Irène Morency décède à 91 ans

Par Shirley Kennedy 12:00 AM - 19 juillet 2016
Temps de lecture :

En 2015, madame Morency recevait la médaille du Gouverneur général pour souligner les 50 ans d’existence de son commerce.

Forestville – Le lundi 11 juillet, Forestville perdait l’une de ses pionnières et entrepreneure aguerrie en la personne de dame Irène Caron Morency, propriétaire de Tissu Chez Irène, un des plus anciens commerces de Forestville, qui a ouvert ses portes en 1958.

Entourée de sa famille, cette femme plus grande que nature a finalement rendu l’âme, à l’approche de ses 92 ans qu’elle aurait célébré en septembre.

Décrite par sa famille comme une femme rigoureuse, déterminée, possédant un sens de l’humour unique et faisant preuve d’une générosité sans borne, Irène Morency tenait commerce depuis 1958. La journée qui a précédé son hospitalisation survenue il y a deux semaines, elle était toujours derrière son comptoir.
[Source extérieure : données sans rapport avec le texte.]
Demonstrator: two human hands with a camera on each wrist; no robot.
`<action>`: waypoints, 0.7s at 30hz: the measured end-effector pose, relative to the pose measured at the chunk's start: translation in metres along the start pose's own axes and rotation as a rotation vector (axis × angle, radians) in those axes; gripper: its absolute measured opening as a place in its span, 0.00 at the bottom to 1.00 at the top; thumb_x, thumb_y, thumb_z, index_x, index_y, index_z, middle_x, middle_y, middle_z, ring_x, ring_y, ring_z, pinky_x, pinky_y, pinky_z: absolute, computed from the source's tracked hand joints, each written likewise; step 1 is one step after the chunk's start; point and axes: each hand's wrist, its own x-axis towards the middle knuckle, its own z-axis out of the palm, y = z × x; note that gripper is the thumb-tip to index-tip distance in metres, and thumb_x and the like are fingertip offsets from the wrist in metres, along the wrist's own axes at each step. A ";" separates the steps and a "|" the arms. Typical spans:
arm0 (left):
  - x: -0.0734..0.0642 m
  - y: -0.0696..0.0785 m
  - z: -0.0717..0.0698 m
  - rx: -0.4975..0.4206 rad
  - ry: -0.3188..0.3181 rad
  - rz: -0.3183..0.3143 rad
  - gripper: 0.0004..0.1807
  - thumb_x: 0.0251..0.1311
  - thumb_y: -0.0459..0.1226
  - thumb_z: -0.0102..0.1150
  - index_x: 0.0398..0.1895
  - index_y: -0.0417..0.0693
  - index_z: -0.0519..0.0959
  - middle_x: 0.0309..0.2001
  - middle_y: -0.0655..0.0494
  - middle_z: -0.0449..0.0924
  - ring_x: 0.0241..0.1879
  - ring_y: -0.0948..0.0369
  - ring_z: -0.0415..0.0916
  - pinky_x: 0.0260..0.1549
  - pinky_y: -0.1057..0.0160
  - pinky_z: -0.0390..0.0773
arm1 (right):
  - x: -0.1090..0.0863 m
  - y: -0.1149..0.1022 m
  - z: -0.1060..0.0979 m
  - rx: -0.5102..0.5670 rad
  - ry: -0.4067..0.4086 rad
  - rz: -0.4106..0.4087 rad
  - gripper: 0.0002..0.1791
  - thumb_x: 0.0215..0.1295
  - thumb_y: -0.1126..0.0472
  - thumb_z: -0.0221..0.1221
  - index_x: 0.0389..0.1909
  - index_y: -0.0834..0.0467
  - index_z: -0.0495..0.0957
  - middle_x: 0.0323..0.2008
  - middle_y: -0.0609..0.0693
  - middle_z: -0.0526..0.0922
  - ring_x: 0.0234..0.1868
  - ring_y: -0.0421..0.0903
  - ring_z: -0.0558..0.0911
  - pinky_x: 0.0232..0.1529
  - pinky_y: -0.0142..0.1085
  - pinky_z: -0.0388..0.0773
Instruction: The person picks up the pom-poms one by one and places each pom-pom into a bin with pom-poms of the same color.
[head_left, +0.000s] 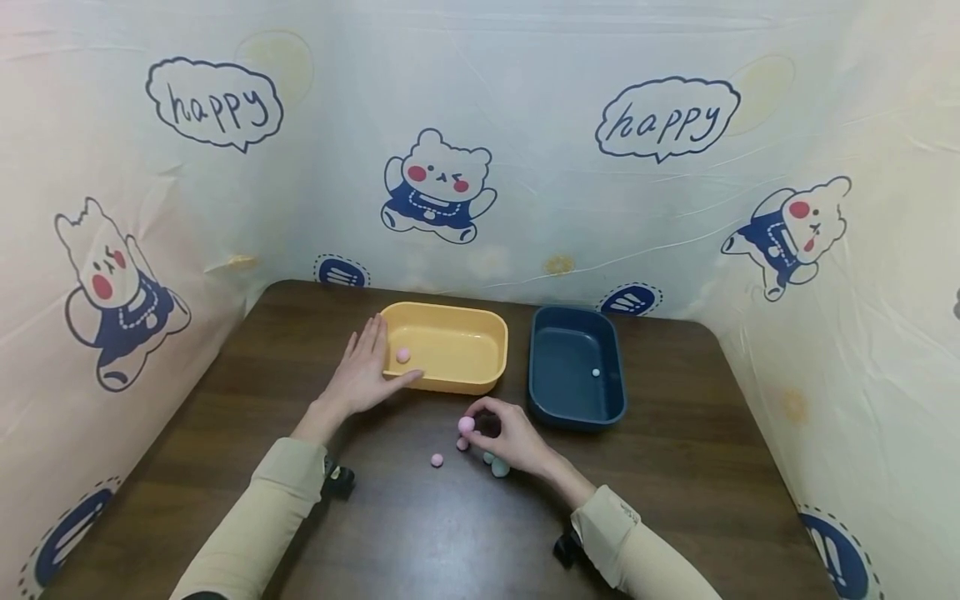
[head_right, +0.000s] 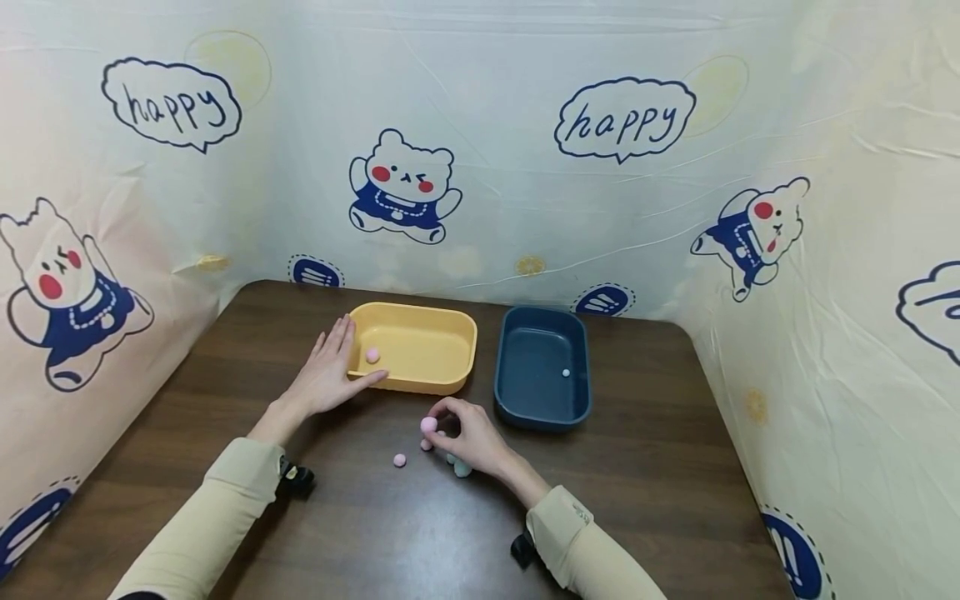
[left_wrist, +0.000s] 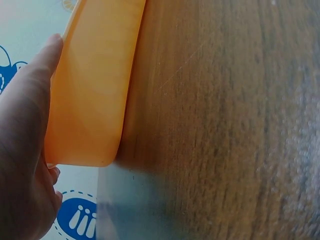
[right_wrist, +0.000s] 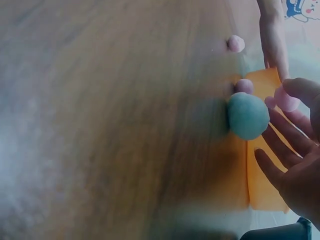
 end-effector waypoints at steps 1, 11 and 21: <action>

Au cours des ces 58 ans d’entrepreneuriat, Irène Morency a embauché une seule employée qui la remplaçait lorsqu’elle devait s’absenter pour des engagements ou autres nécessités.

Retour sur le passé

Originaire de Matane, Irène Caron a d’abord œuvré comme serveuse dans différents restaurants de Baie-Comeau et de Forestville où elle s’établit en 1954. Après ses journées de travail, elle s’adonne à la couture. Ses talents de couturière commencent à se développer. Elle sera par la suite à l’emploi de Rosaire Leduc, propriétaire d’une bijouterie et d’un commerce de tissus. Puisqu’elle aime coudre, elle se retrouve rapidement employée du côté des tissus. Lors du départ de M. Leduc, Mme Caron achète la marchandise de couture et se démarre à son propre compte.

Femme d’affaires

Le 10 octobre 1959, Irène Caron épouse Lucien Morency à Forestville. Possédant tous les deux le sens des affaires, le couple sera propriétaire de blocs appartements à Québec, d’une cantine à Colombier, d’un dépanneur et d’une cantine à Forestville, en plus du commerce de tissus. C’est d’ailleurs après son mariage que le couple traverse la rue pour le 28 route 138, là où Mme Morency a vécu jusqu’à la toute fin.

Irène Morency ne voit que de bons côtés à être son propre patron. Elle n’a pas de loyer à payer puisque son commerce est annexé à la maison. Elle peut donc vaquer à ses occupations quotidiennes en plus d’élever ses trois enfants: Clarence,  son unique fille Chantale, qui l’assiste régulièrement au commerce, et son fils cadet, Carl.
En 1990, Mme Morency vit la perte de son époux. Une période difficile pour elle mais son courage et sa ténacité lui ont permis de passer au travers tout en continuant d’opérer ses deux commerces ( Cantine Le Vacancier et Tissus chez Irène ).

Pendant toute son existence, Mme Morency est très active. Lorsqu’elle ne sert pas ses clients, elle cuisine des petits plats qui font la joie de ses enfants et petits-enfants qui la surnomment affectueusement « grand-maman minou ».
« Elle nous a enseigné à foncer et ne pas avoir peur du travail, raconte Mélanie Talbot, sa petite-fille. Et nous avons été privilégiés de connaître l’amour unique d’une grand mère. Nous étions tous et toutes très proches d’elle ».

Outre ses trois enfants, Irène Morency laisse dans le deuil, sa belle-fille Brigitte Bouchard, ses sept petits-enfants: Mélanie, Catherine, Valérie, Simon, Myriam, Élisa et François, ainsi que son arrière-petit-fils, Olivier.